Deniz Memelileri Araştırma Derneği’nin (DMAD) grupları her yıl Karadeniz, Marmara, Ege ve Akdeniz’de deniz memelileri üzerine bilimsel araştırma seferleri düzenliyor.
Bu yılki araştırma seferinde DMAD kurucusu Dr. Aylin Akkaya ve DMAD uzmanları, Türkiye denizlerinde daha evvel hiç kaydı bulunmayan yeni bir yunus çeşidi keşfetti.
‘Heyecan verici bir keşif’ olarak nitelendirilen Türkiye sularında birinci sefer kaydedilen pürüz dişli yunusların imgelerinden oluşan bir görüntü da hazırlandı.
TÜRKİYE’DE BİLİNEN 4 YUNUS ÇEŞİDİ VAR
Deniz biyolojisi uzmanı Leyla Israpilova, Türkiye’nin Akdeniz sularında her sene araştırma seferi yürüttüklerini ve bu araştırma seferlerinde Türkiye sularında bulunan ispermeçet balinası, cuvier gagalı balinası, çizgili yunus, afalina, tırtak üzere deniz memelisi tiplerini araştırdıklarını anlattı.
Bu deniz memelilerinin popülasyon, dağılım, davranış, kişisel kimliklendirme, karşılaştıkları tehditler üzere dataları kayıt altına aldıklarını belirten Israpilova, “Türkiye’de çizgili yunus, afalina, tırtak ve mutur üzere 4 yunus çeşidi var. Akdeniz sularında gerçekleştirdiğimiz seferler esnasında çizgili yunus ve afalinayı sık görüyoruz. Tırtak evvelki yıllarda daha sık görülmesine karşın Akdeniz’de varlığını yitiren bir tür” dedi.
“SICAK SULARI SEVİYOR”
Bu yılki araştırmalar esnasında daha evvel Türkiye’de hiç müşahede kaydı bulunmayan, öteki Doğu Akdeniz ülkelerinde bulunduğu bilinen bir yunus cinsini kaydetmeyi başardıklarını açıklayan Leyla İsrapilova, “Bu kaba dişli yunus yahut pürüz dişli yunus diye geçiyor. Bu yunus çeşidi sıcak suları seviyor ve derin sularda bulunuyor. Türk sularına birinci sefer mı geldi olağanda bulunuyor muydu, doğal bunun için daha fazla araştırmaya gereksinim var. Akdeniz’de bu sene su sıcaklıkları hayli artmıştı, tahminen bu sebeple bir habitat kayması mı yaşanıyor, araştırmalar arttıkça tahminen burada daima bulunduğunu mu ortaya koyacağız” diye konuştu.

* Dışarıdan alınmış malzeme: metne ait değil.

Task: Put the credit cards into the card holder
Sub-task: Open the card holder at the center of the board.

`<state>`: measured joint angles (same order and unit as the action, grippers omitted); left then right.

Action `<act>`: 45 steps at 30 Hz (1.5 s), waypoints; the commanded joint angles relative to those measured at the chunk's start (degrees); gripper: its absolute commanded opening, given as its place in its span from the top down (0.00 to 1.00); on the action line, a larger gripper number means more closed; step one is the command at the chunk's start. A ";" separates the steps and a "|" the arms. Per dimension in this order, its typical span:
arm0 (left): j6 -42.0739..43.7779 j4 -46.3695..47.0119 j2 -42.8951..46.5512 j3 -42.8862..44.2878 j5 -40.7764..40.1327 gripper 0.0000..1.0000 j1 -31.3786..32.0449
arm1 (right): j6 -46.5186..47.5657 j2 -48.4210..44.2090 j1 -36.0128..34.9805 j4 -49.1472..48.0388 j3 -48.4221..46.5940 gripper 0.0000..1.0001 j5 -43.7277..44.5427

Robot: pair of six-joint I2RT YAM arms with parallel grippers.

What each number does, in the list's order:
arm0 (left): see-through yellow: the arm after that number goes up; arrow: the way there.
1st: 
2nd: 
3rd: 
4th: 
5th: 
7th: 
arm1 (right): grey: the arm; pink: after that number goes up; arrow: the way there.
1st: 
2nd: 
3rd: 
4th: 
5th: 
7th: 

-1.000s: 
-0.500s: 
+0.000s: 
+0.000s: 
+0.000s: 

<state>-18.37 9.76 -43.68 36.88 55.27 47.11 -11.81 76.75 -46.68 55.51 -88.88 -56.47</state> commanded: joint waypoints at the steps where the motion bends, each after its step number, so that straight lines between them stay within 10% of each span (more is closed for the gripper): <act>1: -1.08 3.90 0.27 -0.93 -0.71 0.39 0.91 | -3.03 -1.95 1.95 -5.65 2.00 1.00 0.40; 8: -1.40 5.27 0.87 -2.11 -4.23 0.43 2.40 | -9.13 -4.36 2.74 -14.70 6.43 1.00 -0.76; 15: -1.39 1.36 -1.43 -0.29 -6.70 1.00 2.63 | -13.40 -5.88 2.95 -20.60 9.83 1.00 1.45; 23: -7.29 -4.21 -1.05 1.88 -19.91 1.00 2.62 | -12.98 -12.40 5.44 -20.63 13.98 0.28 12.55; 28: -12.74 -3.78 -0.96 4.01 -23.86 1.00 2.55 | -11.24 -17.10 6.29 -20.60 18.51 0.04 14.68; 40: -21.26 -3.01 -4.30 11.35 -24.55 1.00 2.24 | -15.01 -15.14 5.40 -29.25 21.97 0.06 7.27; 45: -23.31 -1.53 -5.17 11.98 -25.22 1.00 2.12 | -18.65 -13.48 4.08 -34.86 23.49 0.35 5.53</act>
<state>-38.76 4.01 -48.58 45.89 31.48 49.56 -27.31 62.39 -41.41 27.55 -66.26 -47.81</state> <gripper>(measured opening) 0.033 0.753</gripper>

Leyla Israpilova bu yeni yunus tipinin Türkiye’deki deniz memelileri listesine dahil olmasının Türk sularının deniz memelileri için ne kadar değerli olduğunu bir defa daha ortaya koyduğunu söyledi. Israpilova, “Çünkü jenerasyonu tehlike altındaki bir diğer çeşit bulunuyor Türkiye’nin Akdeniz sularında. Bu da bu suların korunması için efor sarf etmemiz gerektiğini gösteriyor. Bu çeşit bu sularda bulunuyor ve bu suları kullanıyorsa kilit bir çeşit. Başka deniz memelileri üzere çok kıymetli, bu sebeple onun varlığının devam edebilmesi için bizim de uğraş sarfetmemiz gerekiyor. Gemi trafiği, sualtı gürültüsü, fazla endüstriyel balıkçılık üzere insan kaynaklı tehditler konusunda dikkatli olmamız gerekiyor” dedi.